Well, one day I was at bat, had a hit, and the offer was made. Rounding first base I had a view of the item the ball had landed on (in the liquor section) which the pitcher hadn't realized I would have. The rule involved that the pitcher couldn't touch the ball til the offer was accepted or denied, and failure to accept or deny on the batters part before reaching the next base caused an immediate out, however the batter could stop anywhere along the baseline to try to see where the ball was, without incurring any penalty. So I stopped, sized up where the ball was sitting, and guessed that it was liquor (duh). "Hah!" shouted my shift manager, the pitcher, then informing me that it was a box of pasta sauce. Argument quickly ensued, but upon walking over to check it out for myself, I found that yes, indeed, there was a lone stack of Ragu sitting in the liquor department area, far from where it should have been.

"I thought the big 'Ragu' on the side of the box might have tipped you off," Greg said.

"I never saw it."

"What? How did you miss it? Its right there. It was even facing you, from that direction."

I thought about what he said for a minute, and then walked back towards first base. It was a big stockroom, and I had put quite a smack on the ball, so it was no small distance, but still - standing there some 30 or 40 feet away, I realized that while I could see something written on the side of the box, it was a little fuzzy. To fuzzy to determine the difference between "Ragu" and "Malibu," I thought.

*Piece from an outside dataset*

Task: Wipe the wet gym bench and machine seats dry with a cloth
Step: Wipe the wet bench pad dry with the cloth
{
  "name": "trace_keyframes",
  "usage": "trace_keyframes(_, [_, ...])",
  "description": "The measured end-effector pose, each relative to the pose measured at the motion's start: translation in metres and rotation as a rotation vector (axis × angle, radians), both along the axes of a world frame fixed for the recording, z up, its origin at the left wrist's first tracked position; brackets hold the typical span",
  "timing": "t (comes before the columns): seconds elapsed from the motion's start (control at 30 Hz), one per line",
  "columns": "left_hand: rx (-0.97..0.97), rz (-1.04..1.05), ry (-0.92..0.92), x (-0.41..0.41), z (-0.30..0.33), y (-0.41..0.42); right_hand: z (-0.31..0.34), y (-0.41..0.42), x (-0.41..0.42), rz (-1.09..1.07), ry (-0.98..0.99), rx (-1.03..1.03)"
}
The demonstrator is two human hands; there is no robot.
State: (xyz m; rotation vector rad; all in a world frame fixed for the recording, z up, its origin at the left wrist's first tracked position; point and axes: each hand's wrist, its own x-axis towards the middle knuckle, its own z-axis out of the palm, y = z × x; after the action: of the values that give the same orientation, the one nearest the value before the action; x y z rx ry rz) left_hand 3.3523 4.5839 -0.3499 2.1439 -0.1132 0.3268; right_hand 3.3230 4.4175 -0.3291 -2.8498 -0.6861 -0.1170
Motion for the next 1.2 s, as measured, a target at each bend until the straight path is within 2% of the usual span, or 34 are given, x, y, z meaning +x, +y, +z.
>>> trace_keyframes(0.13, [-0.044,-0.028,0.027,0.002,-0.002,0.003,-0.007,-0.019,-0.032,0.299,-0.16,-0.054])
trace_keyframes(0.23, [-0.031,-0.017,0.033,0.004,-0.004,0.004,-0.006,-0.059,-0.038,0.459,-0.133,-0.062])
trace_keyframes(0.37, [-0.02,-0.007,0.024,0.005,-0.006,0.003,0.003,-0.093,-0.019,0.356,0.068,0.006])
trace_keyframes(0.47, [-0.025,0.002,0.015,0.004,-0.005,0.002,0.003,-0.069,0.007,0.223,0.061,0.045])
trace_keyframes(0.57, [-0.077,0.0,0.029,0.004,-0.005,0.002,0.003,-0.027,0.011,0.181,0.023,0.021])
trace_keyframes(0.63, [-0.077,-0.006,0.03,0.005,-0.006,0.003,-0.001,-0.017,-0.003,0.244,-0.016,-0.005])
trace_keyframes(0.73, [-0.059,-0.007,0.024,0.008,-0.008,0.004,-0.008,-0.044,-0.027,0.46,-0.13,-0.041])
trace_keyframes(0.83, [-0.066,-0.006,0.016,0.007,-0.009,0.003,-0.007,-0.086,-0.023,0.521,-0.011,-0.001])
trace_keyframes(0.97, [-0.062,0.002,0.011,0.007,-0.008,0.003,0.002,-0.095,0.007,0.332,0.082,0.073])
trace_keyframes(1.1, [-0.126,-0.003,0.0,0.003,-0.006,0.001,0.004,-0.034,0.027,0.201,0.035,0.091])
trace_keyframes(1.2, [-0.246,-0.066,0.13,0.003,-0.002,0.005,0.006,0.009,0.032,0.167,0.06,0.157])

And that's when I realized I might have a very minor vision problem, which was not a very minor thing at all for a kid who knew he needed 20/20 unassisted to fly the kinds of planes he wanted to fly.

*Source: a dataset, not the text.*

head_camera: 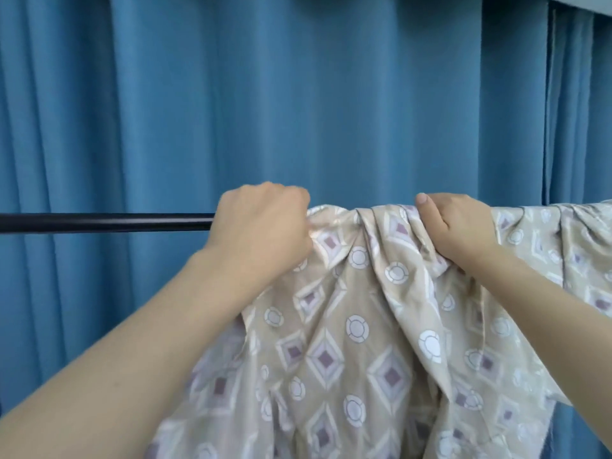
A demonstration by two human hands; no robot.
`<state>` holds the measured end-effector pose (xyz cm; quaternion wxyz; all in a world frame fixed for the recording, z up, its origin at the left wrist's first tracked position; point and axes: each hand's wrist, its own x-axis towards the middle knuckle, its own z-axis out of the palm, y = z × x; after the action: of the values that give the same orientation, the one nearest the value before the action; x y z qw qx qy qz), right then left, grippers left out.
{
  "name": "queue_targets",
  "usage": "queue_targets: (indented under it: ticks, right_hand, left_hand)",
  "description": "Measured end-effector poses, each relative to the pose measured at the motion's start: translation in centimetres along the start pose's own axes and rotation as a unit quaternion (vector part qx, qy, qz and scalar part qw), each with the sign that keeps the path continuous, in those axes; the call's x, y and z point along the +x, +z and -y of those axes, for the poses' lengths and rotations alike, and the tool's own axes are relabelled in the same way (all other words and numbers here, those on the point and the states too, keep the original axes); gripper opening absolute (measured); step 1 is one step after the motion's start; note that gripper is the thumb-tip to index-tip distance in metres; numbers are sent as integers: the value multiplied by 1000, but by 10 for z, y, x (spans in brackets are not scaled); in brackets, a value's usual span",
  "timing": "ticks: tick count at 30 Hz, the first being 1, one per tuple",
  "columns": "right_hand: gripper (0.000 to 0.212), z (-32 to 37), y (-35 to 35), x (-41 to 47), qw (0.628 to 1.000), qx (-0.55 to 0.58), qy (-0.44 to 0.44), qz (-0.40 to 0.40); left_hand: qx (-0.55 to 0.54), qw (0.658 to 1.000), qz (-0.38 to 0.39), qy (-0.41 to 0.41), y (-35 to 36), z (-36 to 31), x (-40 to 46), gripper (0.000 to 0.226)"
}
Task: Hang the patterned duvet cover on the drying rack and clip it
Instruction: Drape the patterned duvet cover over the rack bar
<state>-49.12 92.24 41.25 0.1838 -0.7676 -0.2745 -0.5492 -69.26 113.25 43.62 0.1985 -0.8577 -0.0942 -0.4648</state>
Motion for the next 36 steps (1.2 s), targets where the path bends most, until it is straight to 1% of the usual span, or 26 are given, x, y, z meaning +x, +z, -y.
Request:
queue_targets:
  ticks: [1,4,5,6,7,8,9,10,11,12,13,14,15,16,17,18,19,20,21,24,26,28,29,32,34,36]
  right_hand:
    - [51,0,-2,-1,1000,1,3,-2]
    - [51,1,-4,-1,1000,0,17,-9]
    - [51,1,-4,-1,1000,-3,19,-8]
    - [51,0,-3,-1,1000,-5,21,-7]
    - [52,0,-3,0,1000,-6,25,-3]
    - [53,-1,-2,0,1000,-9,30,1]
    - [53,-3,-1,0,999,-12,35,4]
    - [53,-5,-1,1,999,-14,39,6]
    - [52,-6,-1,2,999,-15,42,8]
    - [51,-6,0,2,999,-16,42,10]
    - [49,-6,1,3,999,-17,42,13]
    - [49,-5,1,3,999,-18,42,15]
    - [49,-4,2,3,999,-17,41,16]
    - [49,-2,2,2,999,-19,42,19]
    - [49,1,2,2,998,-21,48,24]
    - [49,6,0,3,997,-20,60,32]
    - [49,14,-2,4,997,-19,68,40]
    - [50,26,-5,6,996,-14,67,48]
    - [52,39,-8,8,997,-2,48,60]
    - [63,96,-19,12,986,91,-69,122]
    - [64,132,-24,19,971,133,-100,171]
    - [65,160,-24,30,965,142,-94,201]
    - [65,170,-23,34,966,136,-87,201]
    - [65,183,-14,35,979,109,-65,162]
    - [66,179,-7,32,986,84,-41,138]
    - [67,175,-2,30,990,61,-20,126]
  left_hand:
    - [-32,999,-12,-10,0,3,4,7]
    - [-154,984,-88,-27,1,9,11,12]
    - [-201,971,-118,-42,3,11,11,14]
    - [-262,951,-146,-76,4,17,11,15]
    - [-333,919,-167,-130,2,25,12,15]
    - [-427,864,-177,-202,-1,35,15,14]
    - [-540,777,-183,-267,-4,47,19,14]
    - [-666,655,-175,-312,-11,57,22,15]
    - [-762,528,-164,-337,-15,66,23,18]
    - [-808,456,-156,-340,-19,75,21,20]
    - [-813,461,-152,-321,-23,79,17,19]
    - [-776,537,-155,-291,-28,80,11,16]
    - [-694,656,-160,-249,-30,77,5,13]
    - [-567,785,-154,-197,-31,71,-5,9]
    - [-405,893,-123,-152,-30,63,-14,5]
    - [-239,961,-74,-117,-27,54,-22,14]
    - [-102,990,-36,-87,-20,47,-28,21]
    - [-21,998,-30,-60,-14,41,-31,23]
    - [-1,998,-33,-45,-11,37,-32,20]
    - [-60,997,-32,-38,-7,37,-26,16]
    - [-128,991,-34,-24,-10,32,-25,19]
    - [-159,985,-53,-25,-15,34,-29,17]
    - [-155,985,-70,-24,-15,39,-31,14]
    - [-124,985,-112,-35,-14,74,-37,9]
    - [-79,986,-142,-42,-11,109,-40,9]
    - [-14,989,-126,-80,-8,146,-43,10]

That all flew through my head about 10 times as fast as it takes to read it, and I immediately had that sinking feeling in my stomach.

A month or two later at the optometrist, it was confirmed - I had lost, and would never regain, my perfect vision (literally and figuratively, I suppose).

Anyway.

A friend of mine recently got Lasik, and I realized that the reason I've never been interested in looking into it is pretty closely related to this story. You see, they require perfect vision unassisted to fly fighters, but of course the first thing I looked into upon getting home from the optometrist was whether or not you could get in with surgically-enhanced 20/20. Something about the g-forces and the pressure on the eyeball and the potential to undo the effects of the surgery mid-flight. No go.

I had decided not to fill out the application for ERAU any further than I already had, back on that fateful day in the stockroom, but the second thing I did when I got home from the optometrist (after checking on the surgery option) was to throw that thing in the garbage and sulk bitterly.

So that's most of the story of how I wound up going to a private liberal arts college in Pennsylvania with no idea about what I wanted to do with my life. It never would have happened, if it hadn't been for the union-enforced long lunches, or the batter's choice rule, or the misplaced Ragu, or perhaps my slight decline in visual acuity.

And that's why I've always had a small, stupid little thing against Lasik. It was the surgery that wouldn't help me out when I was in my worst bind. So screw it.